Grid carbon intensity (gCO2eq/kWh): This metric indicates the average lifecycle gross emissions per unit of energy from the grid. This metric should be used to compare the regions in terms of the carbon intensity of their electricity from the local grid. For regions that are similar in CFE%, this will indicate the relative emissions for when your workload is not running on carbon-free energy.
Google Cloud net carbon emissions (Scope 2 market-based): Google invests in enough renewable energy and carbon offsets to neutralize the global operational carbon emissions footprint of Google Cloud per the GHG protocol under the Scope 2 market-based methodology.
Unique Cloud Strategies As Google Cloud Platform is actively concentrating on increasing the CFE% for each of the Google Cloud regions, deploying solutions having a higher percentage of carbon-free energy accounts for increasing the sustainability of the solution. Some of the unique propositions to cloud AI specialists and architects are to :
Pick a lower-carbon region for your new applications: Building and running new applications in the region with the highest CFE% available at the application.
Run batch jobs in a lower carbon region: Planning batch workloads by picking the region with the highest CFE% in order to maximize the carbon-free energy supplying the job.
Set an organizational policy for lower carbon regions: Allowing usage of resources and services in certain regions while restricting its access and usage in other regions.

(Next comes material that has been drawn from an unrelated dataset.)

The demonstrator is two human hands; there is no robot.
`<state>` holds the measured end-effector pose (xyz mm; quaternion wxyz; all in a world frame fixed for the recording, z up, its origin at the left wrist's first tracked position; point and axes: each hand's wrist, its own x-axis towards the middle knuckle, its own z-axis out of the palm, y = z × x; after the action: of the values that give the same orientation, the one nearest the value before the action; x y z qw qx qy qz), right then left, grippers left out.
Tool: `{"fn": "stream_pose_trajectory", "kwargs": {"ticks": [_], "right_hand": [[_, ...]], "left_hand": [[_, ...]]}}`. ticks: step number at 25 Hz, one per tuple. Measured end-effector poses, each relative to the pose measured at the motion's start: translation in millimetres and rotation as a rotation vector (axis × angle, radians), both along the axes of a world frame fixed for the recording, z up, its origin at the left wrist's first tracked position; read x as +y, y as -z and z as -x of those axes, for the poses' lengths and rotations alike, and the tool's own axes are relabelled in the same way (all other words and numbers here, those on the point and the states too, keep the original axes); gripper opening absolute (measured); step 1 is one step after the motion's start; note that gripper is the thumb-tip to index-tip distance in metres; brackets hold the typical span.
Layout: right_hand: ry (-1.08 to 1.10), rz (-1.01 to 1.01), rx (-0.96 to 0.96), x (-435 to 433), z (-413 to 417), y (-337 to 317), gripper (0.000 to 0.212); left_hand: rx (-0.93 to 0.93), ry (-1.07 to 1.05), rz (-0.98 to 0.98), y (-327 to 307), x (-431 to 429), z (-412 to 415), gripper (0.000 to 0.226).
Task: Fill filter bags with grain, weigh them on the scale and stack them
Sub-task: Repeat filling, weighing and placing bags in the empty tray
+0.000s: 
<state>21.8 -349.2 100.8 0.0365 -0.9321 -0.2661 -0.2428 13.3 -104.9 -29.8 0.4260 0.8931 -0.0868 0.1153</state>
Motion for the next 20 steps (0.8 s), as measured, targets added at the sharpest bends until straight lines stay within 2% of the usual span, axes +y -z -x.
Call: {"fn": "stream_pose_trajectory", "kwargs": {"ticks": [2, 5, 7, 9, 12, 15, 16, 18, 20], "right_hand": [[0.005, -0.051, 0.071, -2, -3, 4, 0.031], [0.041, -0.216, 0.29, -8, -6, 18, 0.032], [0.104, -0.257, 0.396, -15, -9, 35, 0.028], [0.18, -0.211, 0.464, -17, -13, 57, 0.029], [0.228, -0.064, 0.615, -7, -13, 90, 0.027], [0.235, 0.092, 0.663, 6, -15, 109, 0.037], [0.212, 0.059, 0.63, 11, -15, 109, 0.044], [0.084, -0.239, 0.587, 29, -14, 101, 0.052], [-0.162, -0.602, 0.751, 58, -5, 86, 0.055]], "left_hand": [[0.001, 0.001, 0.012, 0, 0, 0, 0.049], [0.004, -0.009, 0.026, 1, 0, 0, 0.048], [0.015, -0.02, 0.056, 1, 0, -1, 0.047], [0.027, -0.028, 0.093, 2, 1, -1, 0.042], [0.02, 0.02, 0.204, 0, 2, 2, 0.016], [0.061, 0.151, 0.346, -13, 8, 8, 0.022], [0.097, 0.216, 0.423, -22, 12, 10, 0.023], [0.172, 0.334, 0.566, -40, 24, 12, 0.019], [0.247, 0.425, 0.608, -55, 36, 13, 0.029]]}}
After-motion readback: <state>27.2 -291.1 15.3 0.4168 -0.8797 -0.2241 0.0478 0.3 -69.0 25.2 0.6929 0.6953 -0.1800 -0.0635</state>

Efficient use of services: Increasing the efficiency of cloud apps by using less energy (consequently fewer carbon emissions) by increasing the dependence on serverless products like Cloud Run, Cloud Functions. These services automatically scale up and down based on the workload and conserve energy as much as possible. In addition to this, right VM sizing also plays an important role in conserving energy.
The below figure illustrates how different variants of Federated Learning - FedAVG, FedAdam, FedAdaGrad with different adaptive ML optimizers can work together with the right cloud optimizations to reduce carbon emissions.
Cloud & ML Optimizations in Federated Learning
With the current research results and potential opportunities of Federated Learning (FL), there are focussed directions in building sustainably federated and distributed learning schemes for large-scale networks. In large-scale deployments, millions of devices jointly train machine learning models over large volumes of data. Some of these research directions include formalizing the fundamental performance limits of distributed training under stochastic and unknown energy arrival processes. Exploration and research on model quantization and compression techniques will continue that can help adapt to the resource and energy arrival patterns and characterize the relationship between the energy renewal processes and training performance.
The end goal of deploying a simple and scalable federated learning strategy with provable convergence guarantees can be satisfied with Sustainable Federated Leading. Here in Sustainable FL, devices can rely on intermittent energy availability. This kind of proposed framework can significantly improve the training performance compared to the energy-agnostic benchmarks.